• STORED DATA
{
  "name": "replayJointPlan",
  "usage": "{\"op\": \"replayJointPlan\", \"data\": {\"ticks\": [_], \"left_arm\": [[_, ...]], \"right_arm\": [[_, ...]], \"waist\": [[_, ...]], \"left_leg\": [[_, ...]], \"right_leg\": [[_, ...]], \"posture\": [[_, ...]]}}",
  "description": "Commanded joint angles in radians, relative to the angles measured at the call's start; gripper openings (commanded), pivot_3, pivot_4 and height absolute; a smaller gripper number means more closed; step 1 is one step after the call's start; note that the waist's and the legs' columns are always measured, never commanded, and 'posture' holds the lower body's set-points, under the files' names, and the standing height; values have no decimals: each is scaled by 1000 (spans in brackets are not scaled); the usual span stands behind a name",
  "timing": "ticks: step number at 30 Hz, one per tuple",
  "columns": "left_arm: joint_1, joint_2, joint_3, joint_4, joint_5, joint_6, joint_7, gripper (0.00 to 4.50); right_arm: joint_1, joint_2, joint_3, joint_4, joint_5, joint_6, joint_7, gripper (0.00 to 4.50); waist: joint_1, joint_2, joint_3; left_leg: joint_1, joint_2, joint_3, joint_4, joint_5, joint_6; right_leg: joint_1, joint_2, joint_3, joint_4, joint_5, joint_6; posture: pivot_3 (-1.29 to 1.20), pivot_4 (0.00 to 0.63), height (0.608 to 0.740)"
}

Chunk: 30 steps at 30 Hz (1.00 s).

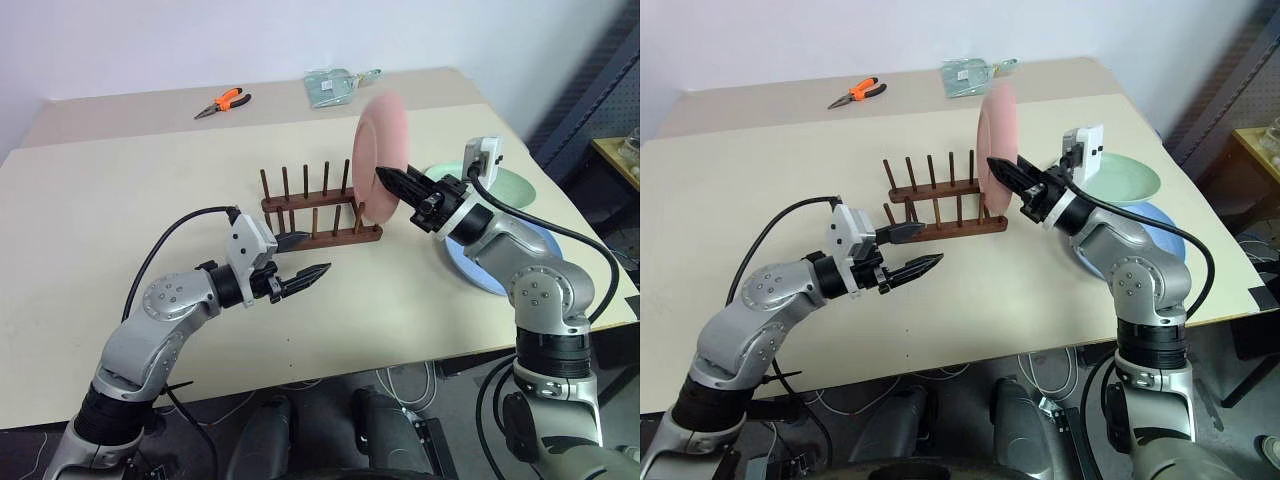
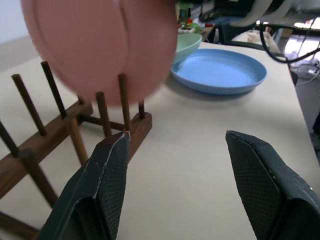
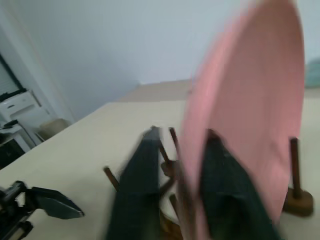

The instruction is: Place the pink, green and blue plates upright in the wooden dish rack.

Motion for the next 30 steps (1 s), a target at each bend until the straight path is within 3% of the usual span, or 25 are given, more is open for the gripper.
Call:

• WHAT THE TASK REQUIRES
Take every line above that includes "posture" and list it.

• TASK ANSWER
  "usage": "{\"op\": \"replayJointPlan\", \"data\": {\"ticks\": [_], \"left_arm\": [[_, ...]], \"right_arm\": [[_, ...]], \"waist\": [[_, ...]], \"left_leg\": [[_, ...]], \"right_leg\": [[_, ...]], \"posture\": [[_, ...]]}}",
  "description": "Commanded joint angles in radians, relative to the angles measured at the call's start; gripper openings (commanded), pivot_3, pivot_4 and height absolute; a smaller gripper number means more closed; step 1 is one step after the call's start; note that the waist's and the legs' columns are always measured, never commanded, and 'posture' holds the lower body's set-points, under the files' names, and the standing height; values have no decimals: each is scaled by 1000 (spans in brackets are not scaled); the usual span stands behind a name",
  "columns": "left_arm: joint_1, joint_2, joint_3, joint_4, joint_5, joint_6, joint_7, gripper (0.00 to 4.50); right_arm: joint_1, joint_2, joint_3, joint_4, joint_5, joint_6, joint_7, gripper (0.00 to 4.50); waist: joint_1, joint_2, joint_3; left_leg: joint_1, joint_2, joint_3, joint_4, joint_5, joint_6; right_leg: joint_1, joint_2, joint_3, joint_4, joint_5, joint_6; posture: pivot_3 (-1.29 to 1.20), pivot_4 (0.00 to 0.63), height (0.608 to 0.740)"

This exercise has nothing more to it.